WHAT THE TASK ASKS:
A word-for-word reproduction of the listing is required.

##############################

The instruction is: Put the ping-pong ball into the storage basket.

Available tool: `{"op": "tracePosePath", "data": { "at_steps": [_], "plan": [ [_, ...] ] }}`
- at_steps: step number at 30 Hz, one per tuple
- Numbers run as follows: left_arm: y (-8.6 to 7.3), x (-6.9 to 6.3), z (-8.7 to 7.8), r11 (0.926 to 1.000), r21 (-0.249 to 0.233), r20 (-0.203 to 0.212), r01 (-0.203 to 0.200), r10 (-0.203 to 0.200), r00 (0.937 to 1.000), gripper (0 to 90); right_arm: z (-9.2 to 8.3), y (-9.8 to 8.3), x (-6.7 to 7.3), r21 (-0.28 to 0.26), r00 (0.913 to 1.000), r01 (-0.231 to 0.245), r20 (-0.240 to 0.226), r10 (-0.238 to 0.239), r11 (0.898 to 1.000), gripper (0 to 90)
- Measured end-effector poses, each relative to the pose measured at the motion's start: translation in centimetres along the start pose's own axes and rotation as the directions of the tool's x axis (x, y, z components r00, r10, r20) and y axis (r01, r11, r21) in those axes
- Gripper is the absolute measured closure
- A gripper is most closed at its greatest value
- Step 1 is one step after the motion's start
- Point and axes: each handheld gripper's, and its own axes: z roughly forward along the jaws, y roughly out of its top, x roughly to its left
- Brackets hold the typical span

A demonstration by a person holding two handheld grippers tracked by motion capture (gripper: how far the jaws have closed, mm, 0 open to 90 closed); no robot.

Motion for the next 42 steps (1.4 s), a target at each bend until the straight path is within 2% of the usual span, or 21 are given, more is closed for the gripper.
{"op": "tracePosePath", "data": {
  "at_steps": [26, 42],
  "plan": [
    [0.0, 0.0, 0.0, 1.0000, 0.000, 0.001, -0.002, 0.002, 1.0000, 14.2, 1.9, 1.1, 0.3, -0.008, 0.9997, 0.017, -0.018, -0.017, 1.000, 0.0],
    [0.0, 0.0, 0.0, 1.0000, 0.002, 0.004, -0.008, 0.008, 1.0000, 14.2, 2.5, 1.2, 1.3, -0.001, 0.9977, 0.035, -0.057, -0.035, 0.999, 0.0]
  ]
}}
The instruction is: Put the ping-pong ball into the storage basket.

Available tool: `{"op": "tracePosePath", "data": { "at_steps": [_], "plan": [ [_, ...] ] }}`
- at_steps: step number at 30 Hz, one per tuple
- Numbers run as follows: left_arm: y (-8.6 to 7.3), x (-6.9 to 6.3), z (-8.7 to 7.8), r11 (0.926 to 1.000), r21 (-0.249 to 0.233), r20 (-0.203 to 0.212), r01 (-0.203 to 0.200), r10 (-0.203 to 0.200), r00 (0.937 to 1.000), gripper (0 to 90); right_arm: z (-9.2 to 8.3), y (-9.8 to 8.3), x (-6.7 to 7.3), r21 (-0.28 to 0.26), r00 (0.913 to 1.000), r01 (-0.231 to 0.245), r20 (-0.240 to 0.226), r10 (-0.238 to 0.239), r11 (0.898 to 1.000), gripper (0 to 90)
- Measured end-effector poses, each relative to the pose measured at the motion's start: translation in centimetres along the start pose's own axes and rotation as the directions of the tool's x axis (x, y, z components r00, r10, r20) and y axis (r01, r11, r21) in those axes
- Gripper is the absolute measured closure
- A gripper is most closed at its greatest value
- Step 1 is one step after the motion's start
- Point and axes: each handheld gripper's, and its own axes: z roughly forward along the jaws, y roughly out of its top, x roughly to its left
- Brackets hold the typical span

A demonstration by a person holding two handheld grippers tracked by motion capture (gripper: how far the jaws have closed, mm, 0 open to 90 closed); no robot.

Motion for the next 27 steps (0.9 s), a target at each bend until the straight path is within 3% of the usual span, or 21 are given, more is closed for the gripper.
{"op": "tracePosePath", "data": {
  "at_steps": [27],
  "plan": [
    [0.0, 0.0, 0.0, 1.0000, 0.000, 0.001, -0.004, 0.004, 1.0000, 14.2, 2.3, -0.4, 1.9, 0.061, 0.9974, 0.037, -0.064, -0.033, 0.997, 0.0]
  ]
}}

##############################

ANSWER BELOW:
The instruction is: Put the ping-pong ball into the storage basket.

Available tool: `{"op": "tracePosePath", "data": { "at_steps": [_], "plan": [ [_, ...] ] }}`
- at_steps: step number at 30 Hz, one per tuple
- Numbers run as follows: left_arm: y (-8.6 to 7.3), x (-6.9 to 6.3), z (-8.7 to 7.8), r11 (0.926 to 1.000), r21 (-0.249 to 0.233), r20 (-0.203 to 0.212), r01 (-0.203 to 0.200), r10 (-0.203 to 0.200), r00 (0.937 to 1.000), gripper (0 to 90); right_arm: z (-9.2 to 8.3), y (-9.8 to 8.3), x (-6.7 to 7.3), r21 (-0.28 to 0.26), r00 (0.913 to 1.000), r01 (-0.231 to 0.245), r20 (-0.240 to 0.226), r10 (-0.238 to 0.239), r11 (0.898 to 1.000), gripper (0 to 90)
- Measured end-effector poses, each relative to the pose measured at the motion's start: translation in centimetres along the start pose's own axes and rotation as the directions of the tool's x axis (x, y, z components r00, r10, r20) and y axis (r01, r11, r21) in those axes
- Gripper is the absolute measured closure
- A gripper is most closed at its greatest value
- Step 1 is one step after the motion's start
- Point and axes: each handheld gripper's, and its own axes: z roughly forward along the jaws, y roughly out of its top, x roughly to its left
- Brackets hold the typical span

A demonstration by a person holding two handheld grippers tracked by motion capture (gripper: how far the jaws have closed, mm, 0 open to 90 closed); no robot.

Motion for the next 42 steps (1.4 s), a target at each bend until the straight path is within 2% of the usual span, or 21 are given, more is closed for the gripper.
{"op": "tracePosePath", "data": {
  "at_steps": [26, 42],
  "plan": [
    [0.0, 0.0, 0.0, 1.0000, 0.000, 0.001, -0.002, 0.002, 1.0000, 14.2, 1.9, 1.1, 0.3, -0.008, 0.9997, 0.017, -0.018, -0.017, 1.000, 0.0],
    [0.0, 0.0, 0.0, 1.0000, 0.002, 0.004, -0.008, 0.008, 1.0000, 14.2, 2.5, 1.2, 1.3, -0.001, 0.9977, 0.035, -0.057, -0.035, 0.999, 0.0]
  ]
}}
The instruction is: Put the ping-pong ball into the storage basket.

Available tool: `{"op": "tracePosePath", "data": { "at_steps": [_], "plan": [ [_, ...] ] }}`
- at_steps: step number at 30 Hz, one per tuple
- Numbers run as follows: left_arm: y (-8.6 to 7.3), x (-6.9 to 6.3), z (-8.7 to 7.8), r11 (0.926 to 1.000), r21 (-0.249 to 0.233), r20 (-0.203 to 0.212), r01 (-0.203 to 0.200), r10 (-0.203 to 0.200), r00 (0.937 to 1.000), gripper (0 to 90); right_arm: z (-9.2 to 8.3), y (-9.8 to 8.3), x (-6.7 to 7.3), r21 (-0.28 to 0.26), r00 (0.913 to 1.000), r01 (-0.231 to 0.245), r20 (-0.240 to 0.226), r10 (-0.238 to 0.239), r11 (0.898 to 1.000), gripper (0 to 90)
- Measured end-effector poses, each relative to the pose measured at the motion's start: translation in centimetres along the start pose's own axes and rotation as the directions of the tool's x axis (x, y, z components r00, r10, r20) and y axis (r01, r11, r21) in those axes
- Gripper is the absolute measured closure
- A gripper is most closed at its greatest value
- Step 1 is one step after the motion's start
- Point and axes: each handheld gripper's, and its own axes: z roughly forward along the jaws, y roughly out of its top, x roughly to its left
- Brackets hold the typical span

A demonstration by a person holding two handheld grippers tracked by motion capture (gripper: how far the jaws have closed, mm, 0 open to 90 closed); no robot.

Motion for the next 27 steps (0.9 s), a target at each bend until the straight path is within 3% of the usual span, or 21 are given, more is closed for the gripper.
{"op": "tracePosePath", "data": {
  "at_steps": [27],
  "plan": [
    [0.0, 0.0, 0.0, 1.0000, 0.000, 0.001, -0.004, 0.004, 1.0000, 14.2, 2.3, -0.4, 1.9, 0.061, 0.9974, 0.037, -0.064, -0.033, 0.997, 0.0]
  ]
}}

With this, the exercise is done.